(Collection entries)

══════════

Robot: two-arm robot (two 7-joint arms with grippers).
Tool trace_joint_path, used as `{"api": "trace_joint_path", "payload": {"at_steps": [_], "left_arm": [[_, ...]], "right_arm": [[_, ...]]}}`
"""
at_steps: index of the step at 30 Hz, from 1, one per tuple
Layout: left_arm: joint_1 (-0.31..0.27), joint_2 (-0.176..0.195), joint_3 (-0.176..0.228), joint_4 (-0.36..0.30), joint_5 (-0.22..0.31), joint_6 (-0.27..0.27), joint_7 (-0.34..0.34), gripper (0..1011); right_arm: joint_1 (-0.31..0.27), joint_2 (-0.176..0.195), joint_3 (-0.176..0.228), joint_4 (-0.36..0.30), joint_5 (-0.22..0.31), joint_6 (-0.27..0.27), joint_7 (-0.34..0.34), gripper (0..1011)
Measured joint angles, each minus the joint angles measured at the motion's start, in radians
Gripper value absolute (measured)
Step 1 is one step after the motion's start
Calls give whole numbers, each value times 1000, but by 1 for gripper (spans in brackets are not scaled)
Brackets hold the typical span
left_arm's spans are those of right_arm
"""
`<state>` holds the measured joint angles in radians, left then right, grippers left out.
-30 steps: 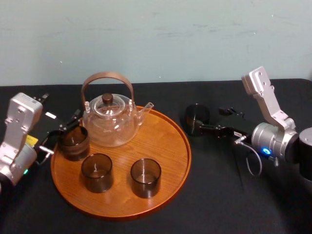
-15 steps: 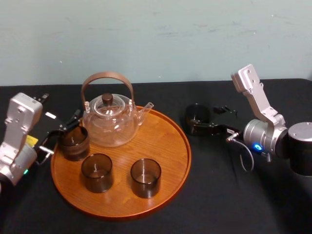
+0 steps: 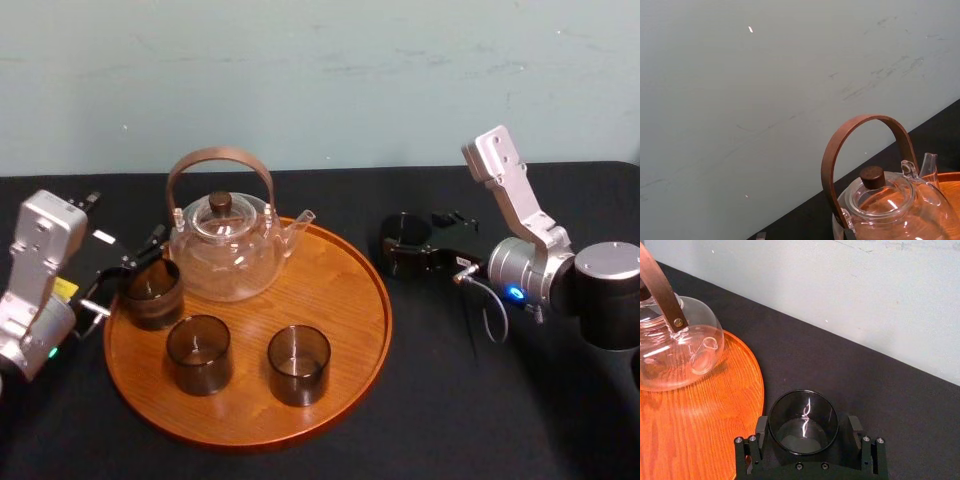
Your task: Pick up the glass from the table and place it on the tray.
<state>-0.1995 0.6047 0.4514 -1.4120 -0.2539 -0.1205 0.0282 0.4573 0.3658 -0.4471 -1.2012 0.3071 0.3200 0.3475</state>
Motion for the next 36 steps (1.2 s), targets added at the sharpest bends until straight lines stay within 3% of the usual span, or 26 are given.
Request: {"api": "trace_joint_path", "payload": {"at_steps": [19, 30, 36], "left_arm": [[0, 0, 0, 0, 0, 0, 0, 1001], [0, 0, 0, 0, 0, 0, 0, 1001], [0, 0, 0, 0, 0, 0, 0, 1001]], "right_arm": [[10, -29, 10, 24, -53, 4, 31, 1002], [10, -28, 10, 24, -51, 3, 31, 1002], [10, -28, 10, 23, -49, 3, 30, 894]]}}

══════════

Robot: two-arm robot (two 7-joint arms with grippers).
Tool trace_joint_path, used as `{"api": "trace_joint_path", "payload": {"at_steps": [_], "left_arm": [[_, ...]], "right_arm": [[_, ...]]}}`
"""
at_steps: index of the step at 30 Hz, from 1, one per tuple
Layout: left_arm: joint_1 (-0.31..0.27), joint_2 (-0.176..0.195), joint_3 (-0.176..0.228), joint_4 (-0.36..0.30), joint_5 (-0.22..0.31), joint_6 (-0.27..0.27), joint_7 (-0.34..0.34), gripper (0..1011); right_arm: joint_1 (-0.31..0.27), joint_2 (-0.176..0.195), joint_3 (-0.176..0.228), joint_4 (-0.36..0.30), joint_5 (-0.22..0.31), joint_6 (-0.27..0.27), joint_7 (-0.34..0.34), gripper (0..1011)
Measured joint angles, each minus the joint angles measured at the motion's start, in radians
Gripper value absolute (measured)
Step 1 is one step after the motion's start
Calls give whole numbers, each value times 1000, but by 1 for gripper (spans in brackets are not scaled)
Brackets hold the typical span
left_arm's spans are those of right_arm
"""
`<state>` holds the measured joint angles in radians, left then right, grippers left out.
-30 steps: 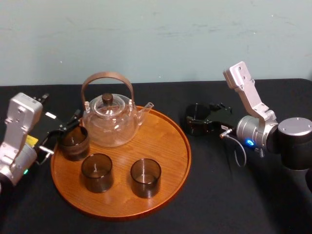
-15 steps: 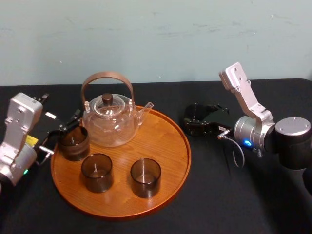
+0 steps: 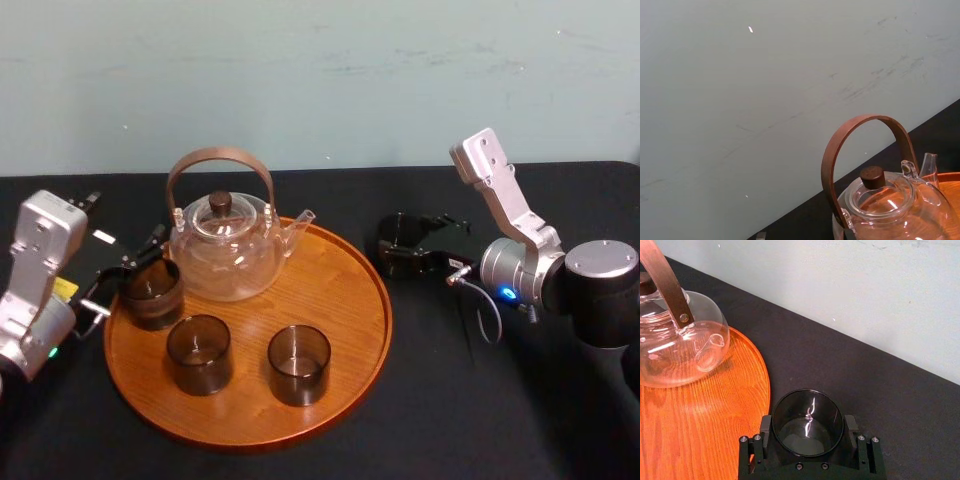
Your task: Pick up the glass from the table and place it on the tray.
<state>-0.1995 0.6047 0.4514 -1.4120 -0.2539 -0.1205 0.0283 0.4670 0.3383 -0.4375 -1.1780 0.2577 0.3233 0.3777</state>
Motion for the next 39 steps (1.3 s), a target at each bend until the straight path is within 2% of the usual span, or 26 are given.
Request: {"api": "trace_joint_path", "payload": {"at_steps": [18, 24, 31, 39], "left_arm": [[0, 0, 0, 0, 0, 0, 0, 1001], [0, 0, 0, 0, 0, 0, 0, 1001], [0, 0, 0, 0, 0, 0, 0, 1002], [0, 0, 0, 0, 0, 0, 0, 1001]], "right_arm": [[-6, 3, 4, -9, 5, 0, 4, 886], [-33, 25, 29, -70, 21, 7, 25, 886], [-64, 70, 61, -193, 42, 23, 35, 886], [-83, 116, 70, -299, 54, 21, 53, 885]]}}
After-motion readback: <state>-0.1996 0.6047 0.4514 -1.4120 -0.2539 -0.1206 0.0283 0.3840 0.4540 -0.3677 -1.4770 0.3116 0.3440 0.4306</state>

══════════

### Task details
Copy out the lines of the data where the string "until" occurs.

### Exercise output
Motion for the next 36 steps (1.2 s), targets added at the sharpest bends until straight lines stay within 3% of the usual span, or 26 are given.
Motion for the next 39 steps (1.3 s), a target at each bend until the straight path is within 2% of the usual span, or 26 are given.

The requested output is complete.